Every line holding the word "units" should be copied from the material.

----

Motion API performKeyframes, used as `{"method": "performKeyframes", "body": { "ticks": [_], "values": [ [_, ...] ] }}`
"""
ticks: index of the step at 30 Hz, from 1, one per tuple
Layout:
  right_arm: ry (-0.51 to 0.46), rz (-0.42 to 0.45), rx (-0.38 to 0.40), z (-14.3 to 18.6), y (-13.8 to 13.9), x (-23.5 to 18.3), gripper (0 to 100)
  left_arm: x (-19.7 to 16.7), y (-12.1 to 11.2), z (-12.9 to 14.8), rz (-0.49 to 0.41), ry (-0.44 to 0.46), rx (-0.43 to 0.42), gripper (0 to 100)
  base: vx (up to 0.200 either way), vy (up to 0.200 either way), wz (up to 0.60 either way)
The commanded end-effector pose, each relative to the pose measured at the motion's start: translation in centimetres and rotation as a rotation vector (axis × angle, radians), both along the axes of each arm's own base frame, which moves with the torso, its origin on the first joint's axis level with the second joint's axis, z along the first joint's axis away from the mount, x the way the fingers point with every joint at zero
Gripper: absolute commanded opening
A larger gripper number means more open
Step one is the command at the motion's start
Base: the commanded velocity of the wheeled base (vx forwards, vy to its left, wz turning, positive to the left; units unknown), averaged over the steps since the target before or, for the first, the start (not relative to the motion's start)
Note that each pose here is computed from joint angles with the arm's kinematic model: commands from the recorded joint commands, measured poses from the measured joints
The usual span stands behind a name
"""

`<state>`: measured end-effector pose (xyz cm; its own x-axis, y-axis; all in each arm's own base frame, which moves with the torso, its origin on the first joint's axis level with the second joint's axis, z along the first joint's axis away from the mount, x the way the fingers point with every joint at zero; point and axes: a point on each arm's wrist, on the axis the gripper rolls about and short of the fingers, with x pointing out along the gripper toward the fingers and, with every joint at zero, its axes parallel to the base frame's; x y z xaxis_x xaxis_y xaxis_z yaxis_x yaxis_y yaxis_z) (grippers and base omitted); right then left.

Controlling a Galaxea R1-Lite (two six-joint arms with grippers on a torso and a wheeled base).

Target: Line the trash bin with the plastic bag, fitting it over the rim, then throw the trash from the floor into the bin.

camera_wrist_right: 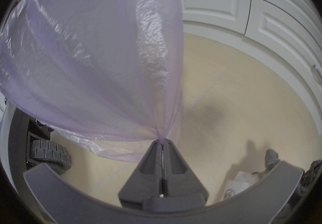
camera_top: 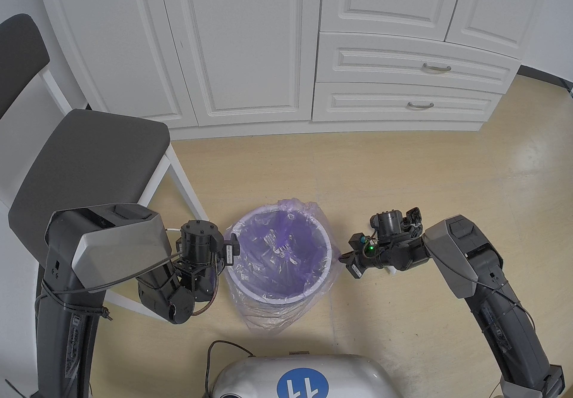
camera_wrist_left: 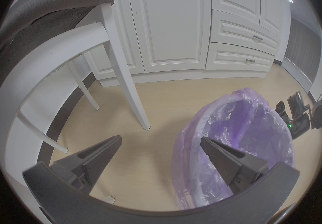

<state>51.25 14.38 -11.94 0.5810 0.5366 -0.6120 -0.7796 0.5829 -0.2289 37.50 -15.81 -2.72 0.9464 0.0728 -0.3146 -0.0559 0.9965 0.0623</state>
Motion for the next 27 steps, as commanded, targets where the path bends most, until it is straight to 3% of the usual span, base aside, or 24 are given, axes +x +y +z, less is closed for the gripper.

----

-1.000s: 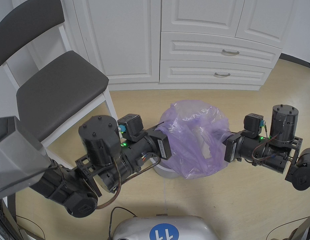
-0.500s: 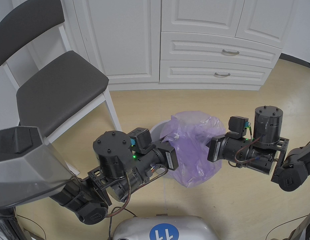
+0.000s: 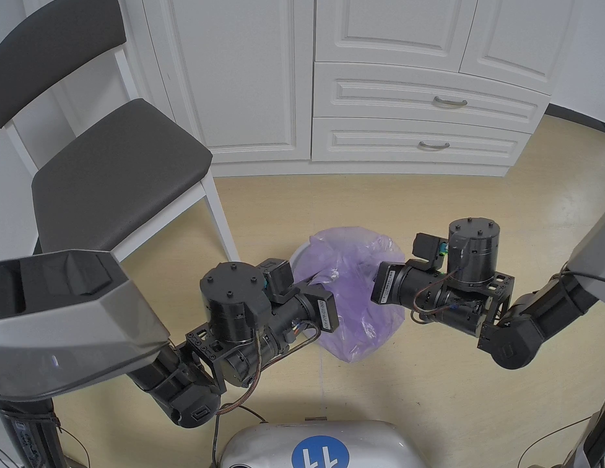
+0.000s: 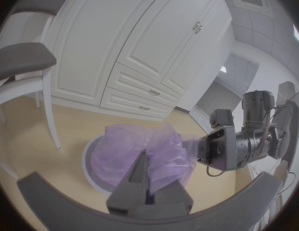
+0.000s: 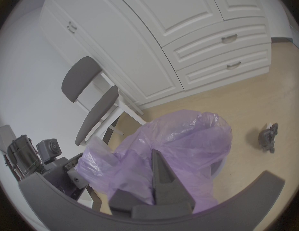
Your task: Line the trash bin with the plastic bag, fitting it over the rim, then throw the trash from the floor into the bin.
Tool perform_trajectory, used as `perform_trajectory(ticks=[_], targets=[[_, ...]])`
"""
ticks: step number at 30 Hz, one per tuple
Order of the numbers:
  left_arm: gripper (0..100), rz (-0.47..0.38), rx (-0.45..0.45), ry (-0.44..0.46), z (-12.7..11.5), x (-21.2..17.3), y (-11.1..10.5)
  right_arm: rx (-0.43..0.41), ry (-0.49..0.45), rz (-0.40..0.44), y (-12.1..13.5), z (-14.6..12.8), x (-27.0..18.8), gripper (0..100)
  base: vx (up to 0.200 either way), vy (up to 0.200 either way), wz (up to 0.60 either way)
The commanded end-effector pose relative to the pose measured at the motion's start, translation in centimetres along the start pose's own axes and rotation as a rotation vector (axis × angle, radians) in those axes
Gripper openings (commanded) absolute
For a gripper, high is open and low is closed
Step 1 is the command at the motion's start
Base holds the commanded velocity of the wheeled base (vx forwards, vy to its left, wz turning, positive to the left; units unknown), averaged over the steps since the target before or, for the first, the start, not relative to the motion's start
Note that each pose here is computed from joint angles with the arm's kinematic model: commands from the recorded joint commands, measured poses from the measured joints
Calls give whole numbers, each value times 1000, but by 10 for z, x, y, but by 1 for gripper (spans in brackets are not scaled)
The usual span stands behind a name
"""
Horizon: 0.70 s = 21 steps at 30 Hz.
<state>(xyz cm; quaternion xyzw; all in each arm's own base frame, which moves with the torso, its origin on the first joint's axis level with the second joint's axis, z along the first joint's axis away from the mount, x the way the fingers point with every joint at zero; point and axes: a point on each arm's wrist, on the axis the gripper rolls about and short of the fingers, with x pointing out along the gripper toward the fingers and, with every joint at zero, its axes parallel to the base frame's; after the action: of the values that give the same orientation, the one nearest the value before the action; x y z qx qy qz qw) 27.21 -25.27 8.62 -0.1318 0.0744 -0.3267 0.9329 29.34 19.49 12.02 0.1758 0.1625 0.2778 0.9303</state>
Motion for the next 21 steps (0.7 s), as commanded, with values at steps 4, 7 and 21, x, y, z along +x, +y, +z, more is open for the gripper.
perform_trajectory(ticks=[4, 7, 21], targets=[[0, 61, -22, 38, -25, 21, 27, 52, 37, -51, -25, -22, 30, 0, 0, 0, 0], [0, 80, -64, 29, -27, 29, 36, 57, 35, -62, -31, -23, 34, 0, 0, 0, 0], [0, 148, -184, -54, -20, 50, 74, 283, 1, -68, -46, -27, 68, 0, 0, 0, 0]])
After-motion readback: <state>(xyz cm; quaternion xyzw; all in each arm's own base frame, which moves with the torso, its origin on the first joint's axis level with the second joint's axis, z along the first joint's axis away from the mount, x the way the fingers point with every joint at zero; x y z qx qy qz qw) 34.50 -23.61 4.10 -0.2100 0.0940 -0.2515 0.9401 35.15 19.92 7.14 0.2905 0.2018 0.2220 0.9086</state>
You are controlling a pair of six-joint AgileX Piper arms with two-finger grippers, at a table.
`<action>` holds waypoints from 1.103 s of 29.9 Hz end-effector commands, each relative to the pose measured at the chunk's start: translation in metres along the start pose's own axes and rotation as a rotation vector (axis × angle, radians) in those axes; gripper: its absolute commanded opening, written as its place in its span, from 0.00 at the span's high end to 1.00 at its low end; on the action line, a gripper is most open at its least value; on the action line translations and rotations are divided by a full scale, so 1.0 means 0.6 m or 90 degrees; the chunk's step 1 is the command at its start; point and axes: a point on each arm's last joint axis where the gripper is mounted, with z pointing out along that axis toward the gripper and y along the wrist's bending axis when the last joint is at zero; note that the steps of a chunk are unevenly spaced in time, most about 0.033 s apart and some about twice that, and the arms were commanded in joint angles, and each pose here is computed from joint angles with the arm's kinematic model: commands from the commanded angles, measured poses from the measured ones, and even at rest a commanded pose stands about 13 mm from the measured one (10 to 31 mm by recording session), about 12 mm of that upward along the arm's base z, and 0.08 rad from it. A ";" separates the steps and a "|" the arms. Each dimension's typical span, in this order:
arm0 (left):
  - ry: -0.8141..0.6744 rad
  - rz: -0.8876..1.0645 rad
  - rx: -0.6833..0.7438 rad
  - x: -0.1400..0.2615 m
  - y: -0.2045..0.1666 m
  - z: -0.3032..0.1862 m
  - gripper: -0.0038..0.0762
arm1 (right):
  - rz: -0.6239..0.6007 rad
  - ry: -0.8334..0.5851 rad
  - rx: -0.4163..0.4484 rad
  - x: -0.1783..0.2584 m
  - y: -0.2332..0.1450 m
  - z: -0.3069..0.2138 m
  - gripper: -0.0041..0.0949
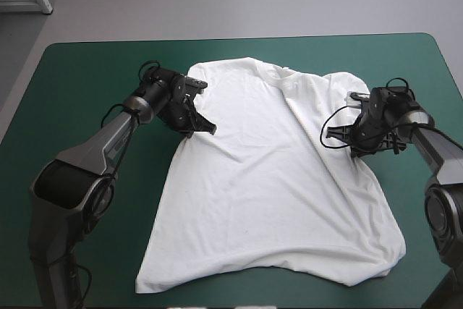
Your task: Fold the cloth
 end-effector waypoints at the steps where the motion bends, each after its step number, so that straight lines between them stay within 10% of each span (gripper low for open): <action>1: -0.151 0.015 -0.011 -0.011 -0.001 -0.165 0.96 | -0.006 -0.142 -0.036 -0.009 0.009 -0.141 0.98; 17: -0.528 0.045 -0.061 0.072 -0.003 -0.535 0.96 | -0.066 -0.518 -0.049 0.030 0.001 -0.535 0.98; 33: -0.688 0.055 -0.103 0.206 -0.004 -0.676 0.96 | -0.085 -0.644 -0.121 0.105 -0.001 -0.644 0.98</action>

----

* _Result_:
Base: the commanded velocity of the wheeled base (vx forwards, vy to its left, wz turning, positive to the left; units unknown), averaged over the steps since the target before or, for the first, the start (not relative to the motion's start)
Base holds the commanded velocity of the wheeled base (vx forwards, vy to its left, wz turning, positive to the left; units unknown), averaged over the steps since the target before or, for the first, the start, not relative to the motion's start

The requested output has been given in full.